Baroda Medical College is a medical educational institution for undergraduate and postgraduate medical studies that comes under the Faculty of Medicine of the Maharaja Sayajirao University of Baroda. It is located in the Raopura area at Vadodara, India. It is primarily affiliated with Sir Sayajirao General Hospital. The college was established in 1949.
History
Envisaged by the late His Highness Sir Sayajirao Gaekwad III as a seat of learning, Medical College Baroda and Shri Sayajirao General (SSG) Hospital was founded in the city of Vadodara by the late Maharaja of Baroda, Major General Sir Pratapsingh Gaekwad January 1946. Due to the efforts of Dr. Jivraj Mehta, the then Advisor to Government of India and Bombay State on Baroda matters, the ground floor was completed in 1949. Dr. M. D. D. Guilder, the Health Minister of Bombay State, inaugurated it on 16 June 1949. The first class was 40 students.
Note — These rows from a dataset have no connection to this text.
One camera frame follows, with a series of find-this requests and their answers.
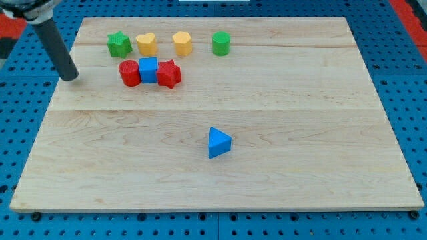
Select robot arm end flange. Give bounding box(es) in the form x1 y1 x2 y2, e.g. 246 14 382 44
1 0 61 25

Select red cylinder block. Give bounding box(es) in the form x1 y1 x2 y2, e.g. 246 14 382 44
119 60 141 87

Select green cylinder block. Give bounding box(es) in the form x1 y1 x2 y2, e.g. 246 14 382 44
212 31 231 56

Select yellow heart block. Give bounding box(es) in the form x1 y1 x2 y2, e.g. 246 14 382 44
135 32 157 57

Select red star block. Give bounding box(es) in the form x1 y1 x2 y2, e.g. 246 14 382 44
156 59 181 89

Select blue triangle block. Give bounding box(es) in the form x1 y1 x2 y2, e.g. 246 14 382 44
208 127 232 159

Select blue cube block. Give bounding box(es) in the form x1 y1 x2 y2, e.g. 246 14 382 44
139 57 158 83

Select green star block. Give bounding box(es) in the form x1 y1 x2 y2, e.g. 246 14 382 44
107 31 133 58

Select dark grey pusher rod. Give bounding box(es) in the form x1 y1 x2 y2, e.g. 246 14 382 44
33 18 79 81

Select yellow hexagon block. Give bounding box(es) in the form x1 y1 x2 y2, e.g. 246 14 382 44
172 31 193 56

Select wooden board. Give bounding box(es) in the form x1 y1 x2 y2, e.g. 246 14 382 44
10 17 424 213
For initial development, the institute was entrusted to the late D. A. N. Deodars – the first Dean and Medical Superintendent of S. S. G. Hospital. The first final MBBS examination was held in April 1954. The Medical Council of India and General Medical Council of Britain recognized the degree awarded. The ruler of Baroda late Sir Sayajirao Gaekwad III initiated medical aid to the public of Baroda by starting a few bedded hospital – Dufferin hospital at Varasia in 1865. That hospital was later expanded to the present S. S. G. Hospital with a capacity of 1500 admissions.
The medical college houses the Departments of Medicine, Social and Preventive Medicine, Biochemistry, Microbiology, Physiology, Anatomy, Pathology, Pharmacology, Forensic medicine, Blood bank, Cytogenetic Laboratory and Ayurvedic Research Unit. Encircling the main college buildings there are separate buildings that house the postmortem room, the physiotherapy college, Departments of Surgery, Pediatrics, Orthopedic, Skin & V. D., Psychiatry and Obstetrics and Gynecology, Radiology, Radiotherapy and Urology.
Admissions
The college follows a quota system in the admission. Annual intake is 250 students who usually start in September. Out of the total, 15% seats are reserved for the All India Quota admissions and 85% are reserved for State Quota admissions among which 49% seats are for combined reservation for Scheduled Castes, Scheduled Tribes, Socially and Educationally Backward Castes while 2% seats are reserved for students with disabilities. The rest are Open seats. The admission is done on a merit wise allotment after students clear the National Eligibility cum Entrance Test (NEET) examination. Allotment of seats is done by the ACPUGMEC for Gujarat state quota seats and by MCC for All India quota seats.
Medical College:-
First MBBS 1-year duration
Anatomy, Biochemistry, Physiology, Preventive and Social Medicine (PSM)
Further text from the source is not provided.